Data shown
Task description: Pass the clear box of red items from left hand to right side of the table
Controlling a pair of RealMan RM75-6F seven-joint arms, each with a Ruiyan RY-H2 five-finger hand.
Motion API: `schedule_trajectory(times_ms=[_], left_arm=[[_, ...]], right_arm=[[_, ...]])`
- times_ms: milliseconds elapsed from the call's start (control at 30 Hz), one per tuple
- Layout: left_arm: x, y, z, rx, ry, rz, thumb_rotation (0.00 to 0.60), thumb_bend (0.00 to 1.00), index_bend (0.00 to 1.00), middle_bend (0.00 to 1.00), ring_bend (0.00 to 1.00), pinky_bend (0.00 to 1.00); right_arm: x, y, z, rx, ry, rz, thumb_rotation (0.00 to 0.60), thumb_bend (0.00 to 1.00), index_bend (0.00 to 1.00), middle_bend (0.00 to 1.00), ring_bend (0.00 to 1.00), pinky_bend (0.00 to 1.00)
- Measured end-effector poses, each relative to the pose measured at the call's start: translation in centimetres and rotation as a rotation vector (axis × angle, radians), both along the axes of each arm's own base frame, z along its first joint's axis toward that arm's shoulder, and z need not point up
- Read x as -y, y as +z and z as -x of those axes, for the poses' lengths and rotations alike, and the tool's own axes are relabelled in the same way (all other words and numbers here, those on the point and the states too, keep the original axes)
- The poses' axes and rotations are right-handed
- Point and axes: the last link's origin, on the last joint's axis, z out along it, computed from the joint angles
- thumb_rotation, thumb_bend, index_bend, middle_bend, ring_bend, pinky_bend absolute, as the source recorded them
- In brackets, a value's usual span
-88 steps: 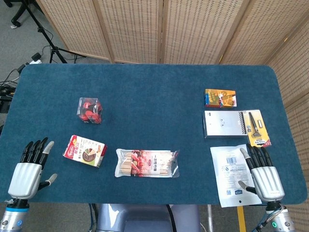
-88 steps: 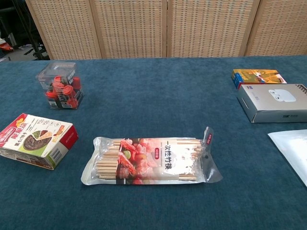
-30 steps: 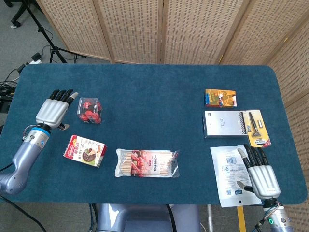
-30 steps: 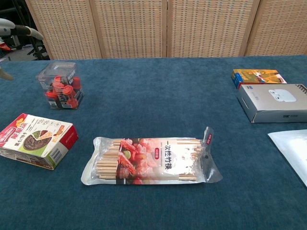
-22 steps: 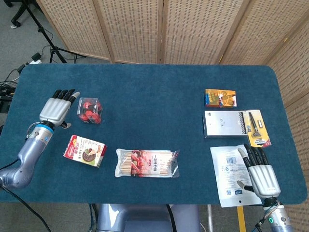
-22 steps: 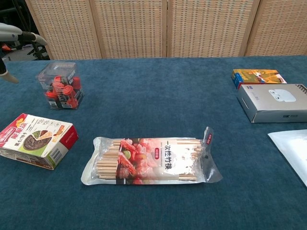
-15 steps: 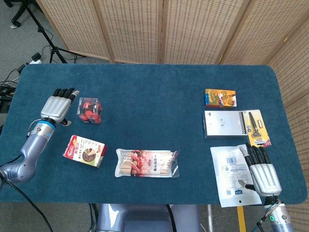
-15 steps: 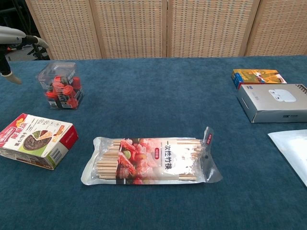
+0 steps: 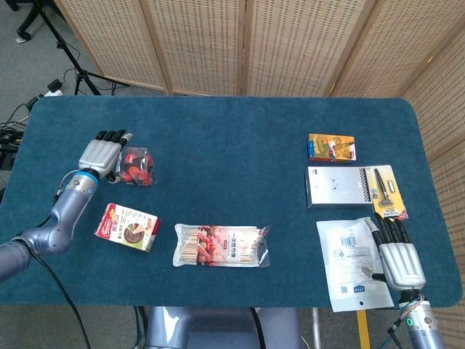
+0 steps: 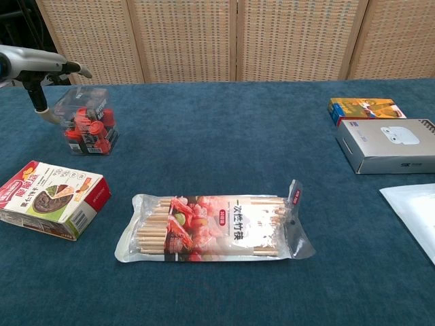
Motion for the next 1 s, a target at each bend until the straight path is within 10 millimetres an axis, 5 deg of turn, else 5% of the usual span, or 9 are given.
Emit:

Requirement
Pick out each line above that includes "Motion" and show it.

Your response
Motion API: `schedule_trajectory(times_ms=[_], left_arm=[[_, ...]], right_arm=[[_, ...]])`
Motion for the next 1 s, a target at each bend until the straight path is within 10 millimetres an axis, 5 deg of turn, else 5% of the usual span, or 9 are given.

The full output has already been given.